EXERCISE OBJECTIVE -> Output the full listing that appears below, exactly as it is presented.

RECORDS TO USE ->
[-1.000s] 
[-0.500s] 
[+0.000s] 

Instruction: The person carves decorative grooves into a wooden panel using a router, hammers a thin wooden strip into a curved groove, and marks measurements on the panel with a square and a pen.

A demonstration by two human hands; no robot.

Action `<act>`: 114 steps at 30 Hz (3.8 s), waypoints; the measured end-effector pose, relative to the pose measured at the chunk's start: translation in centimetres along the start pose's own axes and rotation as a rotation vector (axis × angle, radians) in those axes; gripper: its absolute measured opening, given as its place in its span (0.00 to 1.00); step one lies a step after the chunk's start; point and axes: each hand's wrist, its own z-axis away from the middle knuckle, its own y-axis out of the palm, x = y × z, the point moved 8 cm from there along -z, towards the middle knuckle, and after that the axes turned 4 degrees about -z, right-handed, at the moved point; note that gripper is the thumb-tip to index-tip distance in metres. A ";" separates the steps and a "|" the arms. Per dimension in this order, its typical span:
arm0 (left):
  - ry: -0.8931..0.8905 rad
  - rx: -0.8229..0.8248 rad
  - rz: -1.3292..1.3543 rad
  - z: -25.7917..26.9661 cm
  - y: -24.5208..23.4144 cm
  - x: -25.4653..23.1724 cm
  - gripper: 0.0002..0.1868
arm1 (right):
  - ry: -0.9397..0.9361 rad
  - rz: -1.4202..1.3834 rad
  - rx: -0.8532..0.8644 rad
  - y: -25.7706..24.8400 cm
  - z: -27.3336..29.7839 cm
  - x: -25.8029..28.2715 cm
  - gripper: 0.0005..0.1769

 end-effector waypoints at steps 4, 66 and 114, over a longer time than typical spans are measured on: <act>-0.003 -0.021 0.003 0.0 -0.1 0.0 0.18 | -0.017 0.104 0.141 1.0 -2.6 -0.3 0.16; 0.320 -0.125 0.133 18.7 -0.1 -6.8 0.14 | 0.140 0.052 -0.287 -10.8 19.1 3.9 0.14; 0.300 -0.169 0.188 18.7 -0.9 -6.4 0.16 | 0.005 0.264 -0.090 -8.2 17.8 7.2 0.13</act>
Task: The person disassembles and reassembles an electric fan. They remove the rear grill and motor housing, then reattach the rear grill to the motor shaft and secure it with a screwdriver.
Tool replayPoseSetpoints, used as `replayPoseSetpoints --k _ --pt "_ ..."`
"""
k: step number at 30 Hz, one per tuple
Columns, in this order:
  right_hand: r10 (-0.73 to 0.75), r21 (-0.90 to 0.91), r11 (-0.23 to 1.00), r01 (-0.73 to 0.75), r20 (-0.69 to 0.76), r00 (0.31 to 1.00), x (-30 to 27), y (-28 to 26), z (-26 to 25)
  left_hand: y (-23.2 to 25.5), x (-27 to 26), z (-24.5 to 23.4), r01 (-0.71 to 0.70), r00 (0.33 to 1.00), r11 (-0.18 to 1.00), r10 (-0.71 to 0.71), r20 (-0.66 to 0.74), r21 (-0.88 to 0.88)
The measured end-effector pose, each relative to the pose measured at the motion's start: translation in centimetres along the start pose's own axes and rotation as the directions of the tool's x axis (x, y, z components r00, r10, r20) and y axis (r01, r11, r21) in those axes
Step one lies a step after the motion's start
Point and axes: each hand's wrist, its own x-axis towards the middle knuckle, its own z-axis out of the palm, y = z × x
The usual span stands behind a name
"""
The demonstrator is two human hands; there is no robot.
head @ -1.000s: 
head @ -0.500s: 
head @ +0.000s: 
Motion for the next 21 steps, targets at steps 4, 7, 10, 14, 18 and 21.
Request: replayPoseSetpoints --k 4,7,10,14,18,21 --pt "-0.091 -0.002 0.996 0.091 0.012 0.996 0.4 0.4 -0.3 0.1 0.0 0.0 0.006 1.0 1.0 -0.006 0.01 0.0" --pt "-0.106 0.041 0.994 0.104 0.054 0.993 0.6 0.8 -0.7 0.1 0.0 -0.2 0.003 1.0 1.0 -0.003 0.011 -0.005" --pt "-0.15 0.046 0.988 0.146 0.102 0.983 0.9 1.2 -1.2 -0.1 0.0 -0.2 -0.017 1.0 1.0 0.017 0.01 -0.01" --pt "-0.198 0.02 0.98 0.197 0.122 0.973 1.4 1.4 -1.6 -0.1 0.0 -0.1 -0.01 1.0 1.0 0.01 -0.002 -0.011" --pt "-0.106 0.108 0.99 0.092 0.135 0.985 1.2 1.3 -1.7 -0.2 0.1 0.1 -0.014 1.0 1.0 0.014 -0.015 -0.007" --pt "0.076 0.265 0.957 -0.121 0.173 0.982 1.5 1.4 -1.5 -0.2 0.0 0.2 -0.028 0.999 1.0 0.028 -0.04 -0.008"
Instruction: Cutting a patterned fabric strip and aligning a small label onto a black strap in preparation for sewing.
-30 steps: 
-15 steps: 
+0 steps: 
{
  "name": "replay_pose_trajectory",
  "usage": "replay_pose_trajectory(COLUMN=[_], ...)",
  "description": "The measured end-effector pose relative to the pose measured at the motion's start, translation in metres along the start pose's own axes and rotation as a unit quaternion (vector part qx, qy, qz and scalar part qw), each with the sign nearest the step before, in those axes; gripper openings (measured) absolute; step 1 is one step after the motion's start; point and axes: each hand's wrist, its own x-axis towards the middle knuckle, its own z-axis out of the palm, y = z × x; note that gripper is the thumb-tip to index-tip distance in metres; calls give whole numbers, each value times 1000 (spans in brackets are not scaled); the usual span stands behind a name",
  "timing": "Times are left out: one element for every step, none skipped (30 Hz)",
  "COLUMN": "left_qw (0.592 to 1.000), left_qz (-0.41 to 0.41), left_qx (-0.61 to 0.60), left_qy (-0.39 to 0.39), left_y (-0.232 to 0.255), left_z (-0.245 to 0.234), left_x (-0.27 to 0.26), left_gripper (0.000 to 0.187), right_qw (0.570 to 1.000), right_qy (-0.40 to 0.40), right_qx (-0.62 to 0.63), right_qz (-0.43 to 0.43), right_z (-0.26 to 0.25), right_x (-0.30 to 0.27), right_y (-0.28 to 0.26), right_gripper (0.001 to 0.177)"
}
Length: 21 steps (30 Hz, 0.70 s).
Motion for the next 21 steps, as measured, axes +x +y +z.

ANSWER ->
[-1.000s] 
[-0.500s] 
[+0.000s] 

Instruction: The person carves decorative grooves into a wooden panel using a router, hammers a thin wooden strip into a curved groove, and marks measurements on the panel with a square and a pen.

A demonstration by two human hands; no robot.

Action `<act>`: 114 steps at 30 Hz (3.8 s), waypoints; the measured end-effector pose, relative to the pose measured at the chunk's start: translation in centimetres along the start pose's own axes and rotation as a rotation vector (axis × angle, radians) in those axes; gripper: its absolute measured opening, given as its place in its span (0.00 to 1.00); step one lies a step after the chunk's start; point and axes: each hand's wrist, its own z-axis away from the middle knuckle, its own y-axis out of the palm, x = y × z, the point moved 8 cm from there along -z, towards the middle knuckle, and after that the axes turned 4 degrees about -z, right-handed, at the moved point; note that gripper is the thumb-tip to index-tip distance in metres. A ";" separates the steps and a "|" the arms. Per dimension in this order, its typical span:
arm0 (left):
  - ry: -0.8931..0.8905 rad
  - rx: -0.8229..0.8248 rad
  - rz: -1.3292..1.3543 rad
  - z: -25.7917..26.9661 cm
  - y: -24.5208..23.4144 cm
  - x: -25.4653..23.1724 cm
  - gripper: 0.0002..0.1868
arm1 (right):
  - ry: -0.9397..0.9361 rad
  - rz: -1.4202..1.3834 rad
  - rx: -0.8532..0.8644 rad
  - y: -25.7706..24.8400 cm
  - z: -27.3336..29.7839 cm
  - x: -25.8029..28.2715 cm
  - gripper: 0.0005..0.1769

 end-effector waypoints at steps 4, 66 and 114, over a longer time than typical spans are measured on: <act>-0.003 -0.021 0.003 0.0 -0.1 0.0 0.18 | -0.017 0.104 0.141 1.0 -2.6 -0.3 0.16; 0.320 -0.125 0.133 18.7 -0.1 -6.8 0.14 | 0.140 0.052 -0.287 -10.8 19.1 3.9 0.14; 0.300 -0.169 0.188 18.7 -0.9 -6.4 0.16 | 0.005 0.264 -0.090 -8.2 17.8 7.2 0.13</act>
Task: The person disassembles and reassembles an electric fan. They remove the rear grill and motor housing, then reattach the rear grill to the motor shaft and secure it with a screwdriver.
Tool replayPoseSetpoints, used as `replayPoseSetpoints --k _ --pt "_ ..."`
"""
k: step number at 30 Hz, one per tuple
Columns, in this order:
  right_hand: r10 (-0.73 to 0.75), r21 (-0.90 to 0.91), r11 (-0.23 to 1.00), r01 (-0.73 to 0.75), r20 (-0.69 to 0.76), r00 (0.31 to 1.00), x (-30 to 27), y (-28 to 26), z (-26 to 25)
  left_hand: y (-23.2 to 25.5), x (-27 to 26), z (-24.5 to 23.4), r01 (-0.71 to 0.70), r00 (0.33 to 1.00), r11 (-0.18 to 1.00), r10 (-0.71 to 0.71), r20 (-0.66 to 0.74), r21 (-0.88 to 0.88)
The measured end-effector pose, each relative to the pose measured at the motion's start: translation in centimetres along the start pose's own axes and rotation as the directions of the tool's x axis (x, y, z components r00, r10, r20) and y axis (r01, r11, r21) in those axes
Step one lies a step after the motion's start
Point and axes: each hand's wrist, its own x-axis towards the middle knuckle, its own z-axis out of the palm, y = z × x
The usual span stands behind a name
"""
The demonstrator is two human hands; there is no robot.
head @ -1.000s: 
head @ -0.500s: 
head @ +0.000s: 
Motion for the next 21 steps, targets at steps 4, 7, 10, 14, 18 and 21.
Request: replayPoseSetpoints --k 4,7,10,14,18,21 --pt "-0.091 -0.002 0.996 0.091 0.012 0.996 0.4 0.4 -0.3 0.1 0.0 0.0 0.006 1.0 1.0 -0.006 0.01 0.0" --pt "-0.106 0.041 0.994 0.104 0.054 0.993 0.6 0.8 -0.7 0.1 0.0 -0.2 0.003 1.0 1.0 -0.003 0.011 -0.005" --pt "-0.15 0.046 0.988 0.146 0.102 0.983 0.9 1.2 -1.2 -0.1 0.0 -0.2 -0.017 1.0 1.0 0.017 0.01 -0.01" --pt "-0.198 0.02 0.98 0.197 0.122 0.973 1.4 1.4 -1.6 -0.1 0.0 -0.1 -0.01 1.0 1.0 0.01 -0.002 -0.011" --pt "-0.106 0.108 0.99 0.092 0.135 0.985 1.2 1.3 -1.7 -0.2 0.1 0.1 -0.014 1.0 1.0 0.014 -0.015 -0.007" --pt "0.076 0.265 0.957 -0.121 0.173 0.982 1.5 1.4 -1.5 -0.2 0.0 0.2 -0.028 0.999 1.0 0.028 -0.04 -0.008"
Instruction: Cutting a patterned fabric strip and aligning a small label onto a black strap in preparation for sewing.
-30 steps: 
-15 steps: 
+0 steps: 
{
  "name": "replay_pose_trajectory",
  "usage": "replay_pose_trajectory(COLUMN=[_], ...)",
  "description": "The measured end-effector pose relative to the pose measured at the motion's start, translation in metres along the start pose's own axes and rotation as a unit quaternion (vector part qx, qy, qz and scalar part qw), each with the sign nearest the step before, in those axes; gripper openings (measured) absolute; step 1 is one step after the motion's start; point and axes: each hand's wrist, its own x-axis towards the middle knuckle, its own z-axis out of the palm, y = z × x; note that gripper is the thumb-tip to index-tip distance in metres; calls give whole numbers, each value times 1000 (spans in brackets are not scaled); the usual span stands behind a name",
  "timing": "Times are left out: one element for every step, none skipped (30 Hz)",
  "COLUMN": "left_qw (0.592 to 1.000), left_qz (-0.41 to 0.41), left_qx (-0.61 to 0.60), left_qy (-0.39 to 0.39), left_y (-0.232 to 0.255), left_z (-0.245 to 0.234), left_x (-0.27 to 0.26), left_gripper (0.000 to 0.187), right_qw (0.570 to 1.000), right_qy (-0.40 to 0.40), right_qx (-0.62 to 0.63), right_qz (-0.43 to 0.43), right_z (-0.26 to 0.25), right_x (-0.30 to 0.27), right_y (-0.28 to 0.26), right_gripper (0.001 to 0.177)"
}
Length: 21 steps (30 Hz, 0.70 s).
Motion for the next 21 steps, as measured, axes +x +y +z.

No more work remains in this exercise.